The men exhorted the cows to stand up for themselves; to fight for their manhood, and therefore their destinies; to lie down and allow women to dictate their fates, was the same as defying God’s order that men were over women; for they were projecting upon the cows.

They tied spears and swords upon the cows’ sides; they ordered them to slash at their ankles; then, when they keeled over, to slash at their knees; then to keep slashing until their muzzles, eyes, all were painted in red; they told them to stand firm, they were stronger together, and the enemy would fall. Are we mice, or are we men? the men roared. We are neither, we are cows, but we get the point, the cows roared back, for they were willing to fight the cruelties of the world that biology had determined for them.

And so, the cows – the female cows – were minding their business, reading magazines, doing science, until they heard, from the distance, the pressing of dainty male feet.

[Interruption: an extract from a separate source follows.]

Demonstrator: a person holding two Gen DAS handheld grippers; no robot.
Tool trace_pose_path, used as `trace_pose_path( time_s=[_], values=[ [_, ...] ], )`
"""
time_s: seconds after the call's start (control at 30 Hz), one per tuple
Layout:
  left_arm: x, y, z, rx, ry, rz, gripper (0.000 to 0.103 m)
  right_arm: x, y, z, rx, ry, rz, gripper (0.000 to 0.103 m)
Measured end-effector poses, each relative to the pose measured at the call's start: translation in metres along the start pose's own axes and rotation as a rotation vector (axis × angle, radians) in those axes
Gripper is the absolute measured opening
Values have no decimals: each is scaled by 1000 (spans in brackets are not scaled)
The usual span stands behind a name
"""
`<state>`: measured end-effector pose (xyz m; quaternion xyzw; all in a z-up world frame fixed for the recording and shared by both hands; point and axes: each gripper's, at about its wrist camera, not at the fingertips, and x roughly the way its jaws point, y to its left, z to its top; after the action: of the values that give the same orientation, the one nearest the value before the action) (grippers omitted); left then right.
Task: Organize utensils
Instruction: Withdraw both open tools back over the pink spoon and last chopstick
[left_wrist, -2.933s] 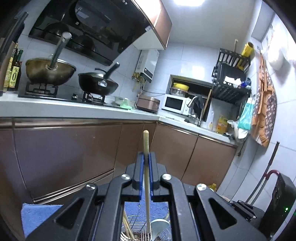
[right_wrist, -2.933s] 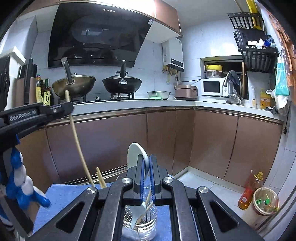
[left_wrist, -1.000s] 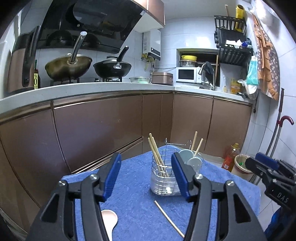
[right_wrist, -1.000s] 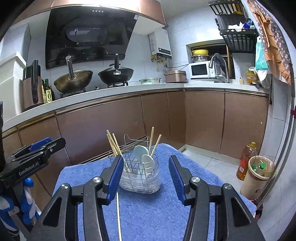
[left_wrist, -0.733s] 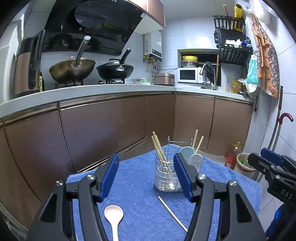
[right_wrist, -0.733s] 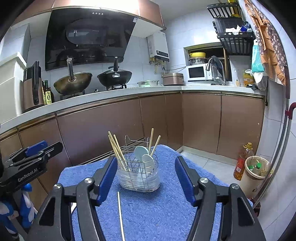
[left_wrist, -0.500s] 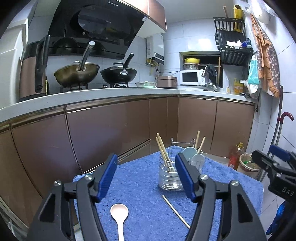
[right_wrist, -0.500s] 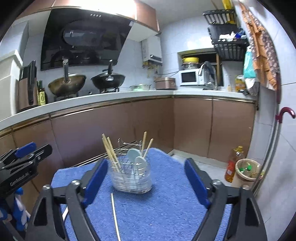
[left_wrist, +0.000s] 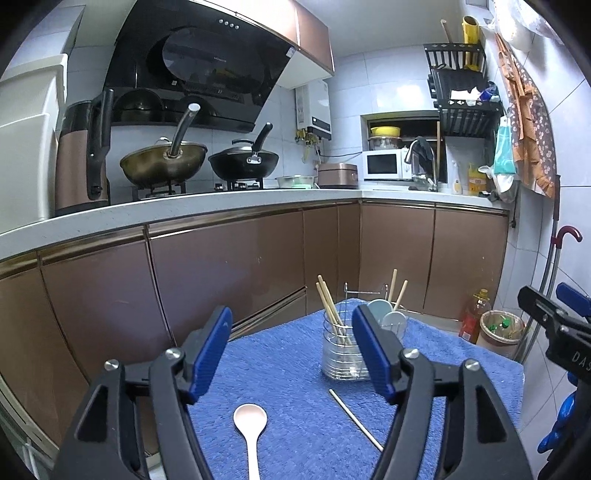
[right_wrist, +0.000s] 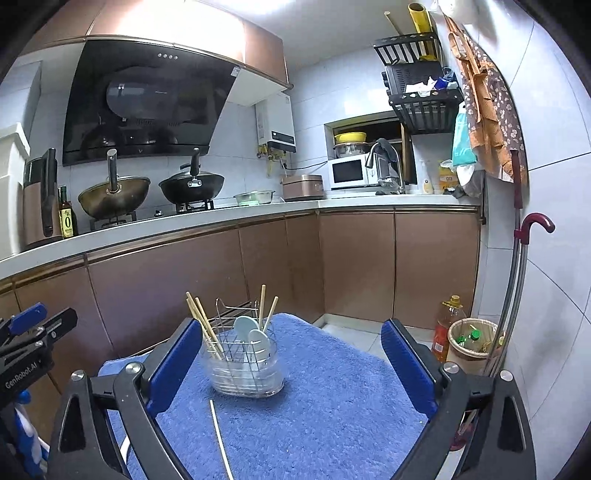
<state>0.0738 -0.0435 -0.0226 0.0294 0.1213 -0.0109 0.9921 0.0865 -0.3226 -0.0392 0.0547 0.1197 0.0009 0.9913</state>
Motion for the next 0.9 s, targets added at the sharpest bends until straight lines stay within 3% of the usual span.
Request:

They raised their eyebrows, and brought their large bulks up to meet the rabblerousers. To their horror, there were not just hundreds of oxen, but thousands, even millions of them.

Had the cows stood as a group, they would have won and secured their own lives – but, because they had long been powerful, they approached the threat as individuals, and fell as individuals. Some reasoned all-out war was in order; some reasoned only a bloodying was needed; some reasoned a distraction or an impediment was required; some reasoned diplomacy was possible. Thus, all fell.

And so the cows, the male cows, stood over their slain counterparts; their eyes were bloodshot, they roared (MOO! MOO! MOO!), they grunted, they shook their heads rapidly, shaking the spears and swords on their sides, their tongues were wet with sweat, froth spilled from the corners of their mouths, they were frenzied, they were hoarse, they cried with all the anger and envy accumulated over the cow years, they were blind, drove their spears and their horns deeper and deeper into cow flesh, they wanted to be one with the carnage, they wanted their victims’ writhing to match their own, in warlike shouts they squatted rapidly up and down over the females’ carcasses, exploding large baths of white over their bodies in their maddened furor.

In reality, Andy and Gary were not mad; they were actually interested to see how this event would affect the survival of the species. For the machines were but watchers.

The oxen rounded up the living females, bloodied, quivering, tied around their mouths and their feet, and stabbed occasionally in the ankles lest they resist, to breed their glorious male future.

The grouch was horrified. That night, he had a dream that his wife was a towering giant, and yet he was able to pierce his hand into that giant and eat the stillborn throbbing inside of her. He woke up in a sweat, and swore it was but a dream, but the blood of the dream would not wash.